Work required => Could you restate word for word only the lines below from the one holding "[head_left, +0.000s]" to the one holding "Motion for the", inclusive, and leave out the pictures?

Available data =>
* * * * *
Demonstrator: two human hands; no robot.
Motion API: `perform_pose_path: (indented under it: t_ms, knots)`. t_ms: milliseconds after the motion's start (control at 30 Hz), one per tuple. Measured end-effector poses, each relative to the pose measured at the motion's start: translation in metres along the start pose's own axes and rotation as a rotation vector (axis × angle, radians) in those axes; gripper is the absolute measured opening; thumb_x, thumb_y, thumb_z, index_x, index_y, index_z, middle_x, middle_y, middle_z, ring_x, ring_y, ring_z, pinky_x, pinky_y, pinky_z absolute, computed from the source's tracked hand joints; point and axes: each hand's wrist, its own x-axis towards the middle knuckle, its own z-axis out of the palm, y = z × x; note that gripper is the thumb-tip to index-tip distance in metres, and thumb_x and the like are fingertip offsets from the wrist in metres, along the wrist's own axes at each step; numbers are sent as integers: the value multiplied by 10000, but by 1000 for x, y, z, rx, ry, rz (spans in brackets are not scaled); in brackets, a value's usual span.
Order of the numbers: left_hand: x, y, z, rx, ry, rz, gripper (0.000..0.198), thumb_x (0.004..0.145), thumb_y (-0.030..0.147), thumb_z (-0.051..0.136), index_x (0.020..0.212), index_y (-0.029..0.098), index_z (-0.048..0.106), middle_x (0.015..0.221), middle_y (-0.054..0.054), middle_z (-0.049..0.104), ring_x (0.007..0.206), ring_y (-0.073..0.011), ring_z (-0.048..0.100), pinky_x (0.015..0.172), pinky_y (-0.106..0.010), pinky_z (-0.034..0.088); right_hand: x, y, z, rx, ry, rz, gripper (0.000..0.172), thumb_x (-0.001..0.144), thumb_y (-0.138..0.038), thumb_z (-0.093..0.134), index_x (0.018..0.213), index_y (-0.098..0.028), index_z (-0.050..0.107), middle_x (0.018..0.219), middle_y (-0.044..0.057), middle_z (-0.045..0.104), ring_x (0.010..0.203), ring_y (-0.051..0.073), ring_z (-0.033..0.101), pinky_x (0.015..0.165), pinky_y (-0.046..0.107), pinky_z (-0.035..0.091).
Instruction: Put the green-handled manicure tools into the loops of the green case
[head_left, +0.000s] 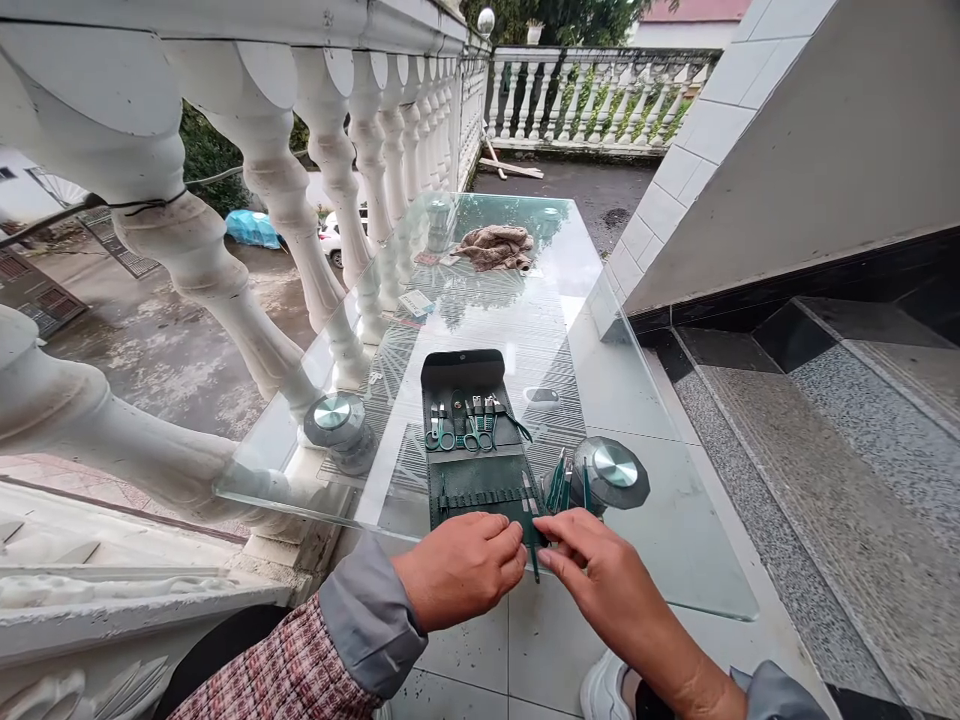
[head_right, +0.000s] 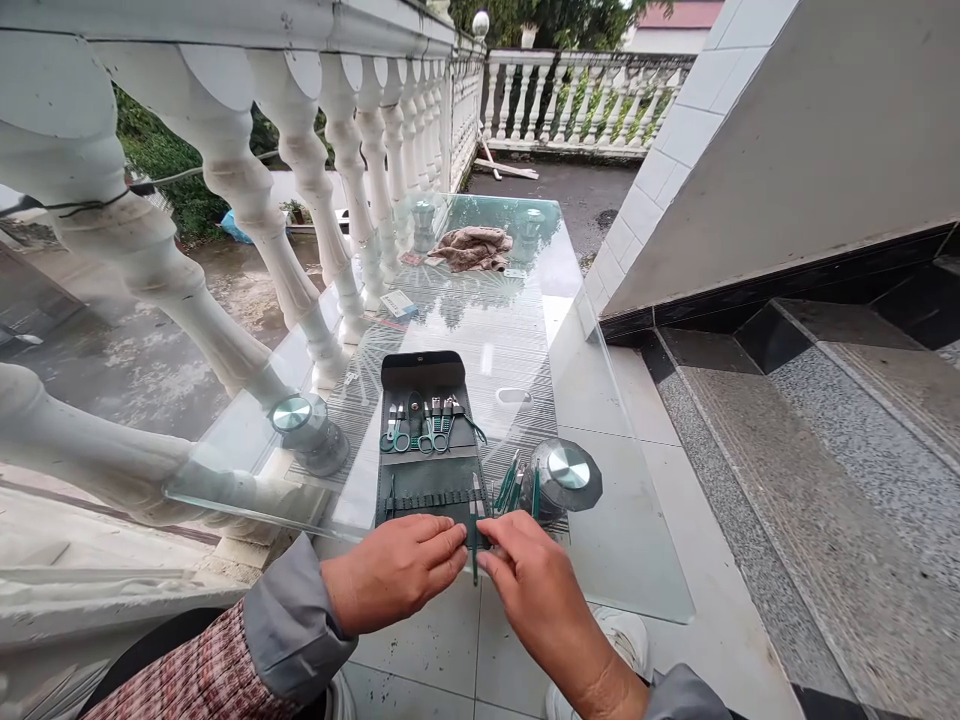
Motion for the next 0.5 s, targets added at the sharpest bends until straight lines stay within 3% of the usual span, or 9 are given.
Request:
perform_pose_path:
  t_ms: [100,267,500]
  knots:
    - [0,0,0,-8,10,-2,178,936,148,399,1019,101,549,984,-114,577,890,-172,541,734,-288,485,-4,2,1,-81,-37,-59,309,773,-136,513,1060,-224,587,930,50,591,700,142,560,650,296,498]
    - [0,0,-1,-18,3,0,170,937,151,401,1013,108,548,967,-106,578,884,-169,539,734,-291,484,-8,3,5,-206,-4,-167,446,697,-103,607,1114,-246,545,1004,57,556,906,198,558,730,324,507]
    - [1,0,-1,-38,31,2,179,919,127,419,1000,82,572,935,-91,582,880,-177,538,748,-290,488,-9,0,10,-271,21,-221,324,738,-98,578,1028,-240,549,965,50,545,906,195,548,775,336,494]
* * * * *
Answer =>
[head_left, +0.000s] 
[head_right, +0.000s] 
Motion for the next 0.5 s, targets added at the sharpest bends until straight lines stay within 3% of the usual span, or 9 are given.

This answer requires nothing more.